Experiments comparing binocular with monocular abilities of monkeys working on visual mnemonic tasks were performed. First, it was shown that even in split-brain monkeys performance was more accurate when both hemispheres were utilized than when the task was performed with only the single (better) hemisphere. Some form of noncommissural integration is thus possible. However, when the forebrain commissures are present, as in four other animals (with only optic chiasm transected) it was shown that integration occurs via callosal mechanisms as well. This was demonstrated by the fact that here, too, binocular performance was normally more accurate than monocular performance, but when different images to be remembered were presented concurrently to the two eyes, the binocular advantage was lost. Finally, in three monkeys with only the anterior commissure allowing interhemispheric communication the superiority of binocular assessment remained even when the two hemispheres simultaneously received such differing images.

Hemispheric differences in split-brain monkeys viewing and responding to videotape recordings

Eight split-brain monkeys were tested for hemispheric differences in their viewing of and responses to colored videotape recordings of monkeys, people, animals, and scenery. The number of facial expressions elicited from the right hemisphere was significantly greater than the number made when using the left hemisphere. Monkeys also tended to look longer when viewing with their right hemispheres than when viewing with the left.

Lateralization for orientation in split-brain monkeys

Split-brain monkeys learned with each cerebral hemisphere to discriminate lines differing in slope by 15°. This type of spatial discrimination is usually performed better by the right hemisphere of humans. The left hemisphere of 8 monkeys learned this type of problem much more readily than did the right hemisphere. Learning to discriminate simple patterns in the same apparatus was done equally well by either hemisphere, demonstrating that the lateralized ability is specific to the stimuli employed.

Discrimination of monkey faces by split-brain monkeys

Eighteen split-brain rhesus monkeys were tested with each hemisphere for the ability to learn to discriminate photographs of the faces of other monkeys. Seven subjects also ran tests of generalization to new photographs of the discriminated monkeys; these tests confirmed that facial features pertaining to individual monkeys were learned. Equal numbers of male and female monkeys and nearly equal numbers of right and left handed monkeys were tested. Over all the monkeys there was no significant advantage in learning with either the left or right hemisphere or with the hemisphere contralateral or ipsilateral to the preferred hand. The group of 9 female monkeys, however, did show a significant advantage in learning with the left hemisphere. Furthermore, there was a tendency for monkeys older at the time of surgery to show greater hemispheric specialization.

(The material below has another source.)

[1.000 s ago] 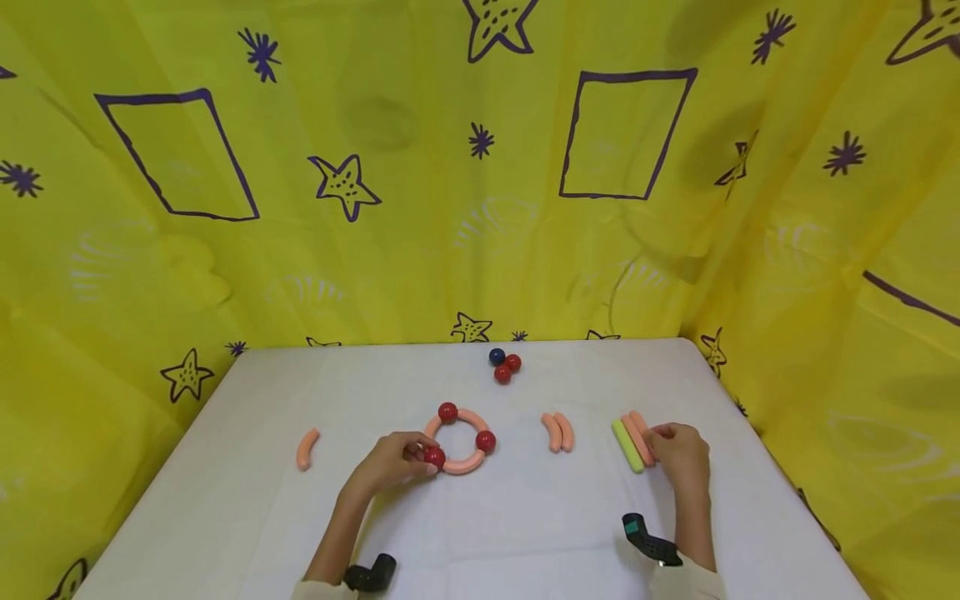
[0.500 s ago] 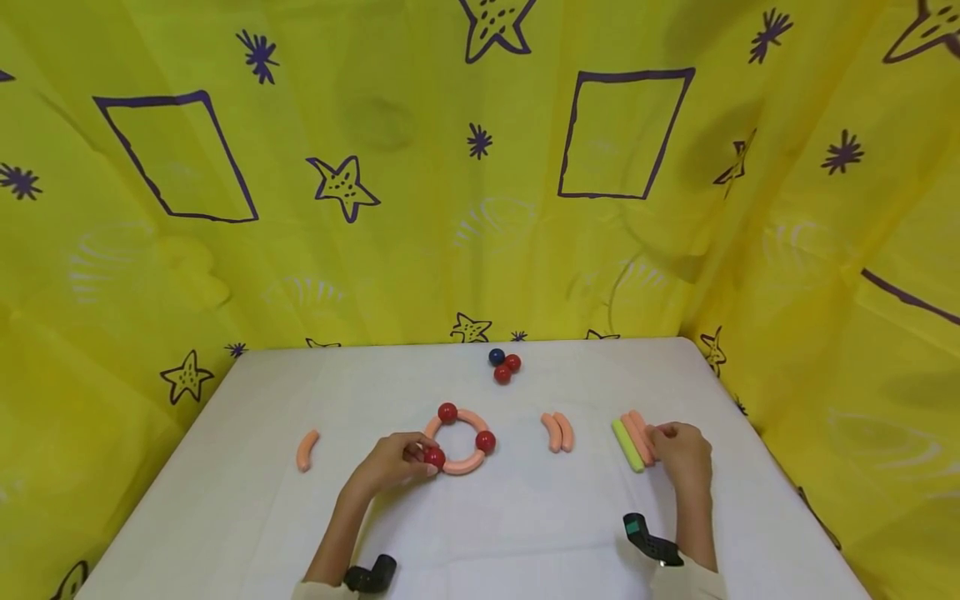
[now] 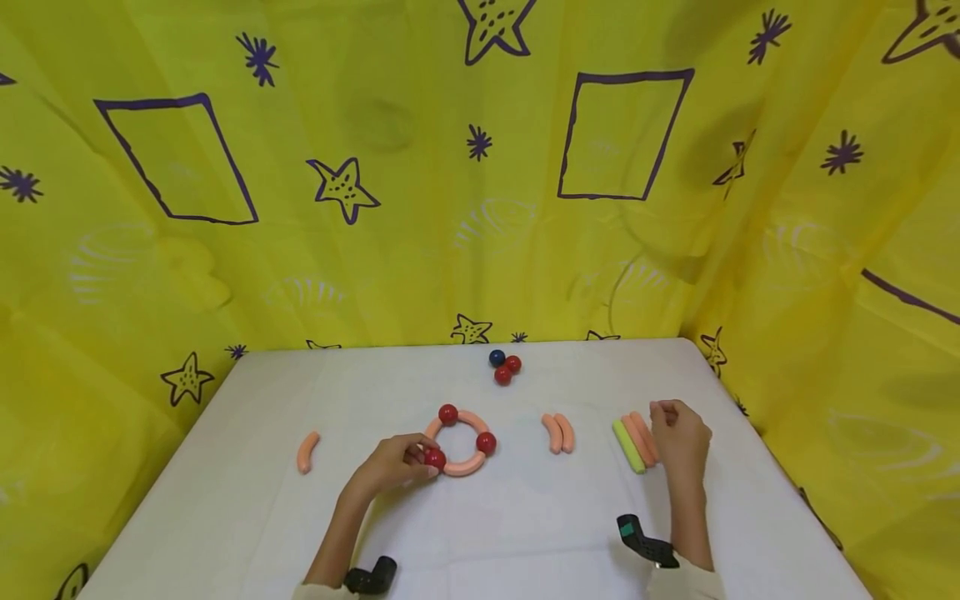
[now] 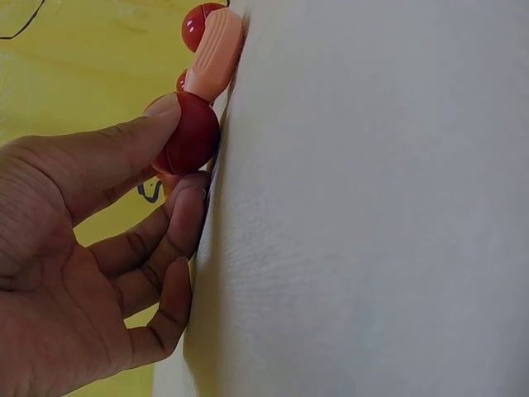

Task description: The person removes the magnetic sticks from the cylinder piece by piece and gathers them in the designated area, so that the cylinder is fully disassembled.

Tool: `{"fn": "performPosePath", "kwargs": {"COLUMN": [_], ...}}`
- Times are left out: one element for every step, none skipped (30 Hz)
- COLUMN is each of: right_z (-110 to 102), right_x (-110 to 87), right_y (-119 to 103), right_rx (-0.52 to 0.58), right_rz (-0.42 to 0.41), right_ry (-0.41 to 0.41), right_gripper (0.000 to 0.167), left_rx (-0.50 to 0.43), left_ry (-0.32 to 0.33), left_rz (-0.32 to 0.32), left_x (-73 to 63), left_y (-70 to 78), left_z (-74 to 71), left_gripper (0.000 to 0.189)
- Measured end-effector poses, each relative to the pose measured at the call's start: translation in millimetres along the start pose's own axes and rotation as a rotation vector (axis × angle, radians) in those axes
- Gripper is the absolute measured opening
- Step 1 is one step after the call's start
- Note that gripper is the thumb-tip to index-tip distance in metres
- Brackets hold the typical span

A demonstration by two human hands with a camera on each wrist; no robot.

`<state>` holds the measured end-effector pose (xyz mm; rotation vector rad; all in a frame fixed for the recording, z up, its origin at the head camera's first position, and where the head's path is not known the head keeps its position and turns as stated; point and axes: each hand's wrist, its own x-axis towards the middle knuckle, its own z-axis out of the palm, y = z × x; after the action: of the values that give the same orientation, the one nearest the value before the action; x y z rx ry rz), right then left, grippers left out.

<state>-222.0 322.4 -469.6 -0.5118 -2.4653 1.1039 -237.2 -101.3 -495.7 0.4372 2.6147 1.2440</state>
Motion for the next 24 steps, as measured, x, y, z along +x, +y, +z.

Hemispheric differences in split-brain monkeys learning sequential comparisons

Twelve split-brain rhesus monkeys were tested for differences in the abilities of their two cerebral hemispheres to learn discriminations based on the comparison of sequentially-presented visual stimuli. Overall there was no generalized advantage for either the left or right hemisphere. There was, however, a significant correlation between each monkey's handedness and the hemisphere that learned more readily; the more proficient hemisphere tended to be contralateral to the pre- operatively preferred hand. This result raises the possibility that handedness in monkeys may be more closely related to cognitive processing than is usually believed.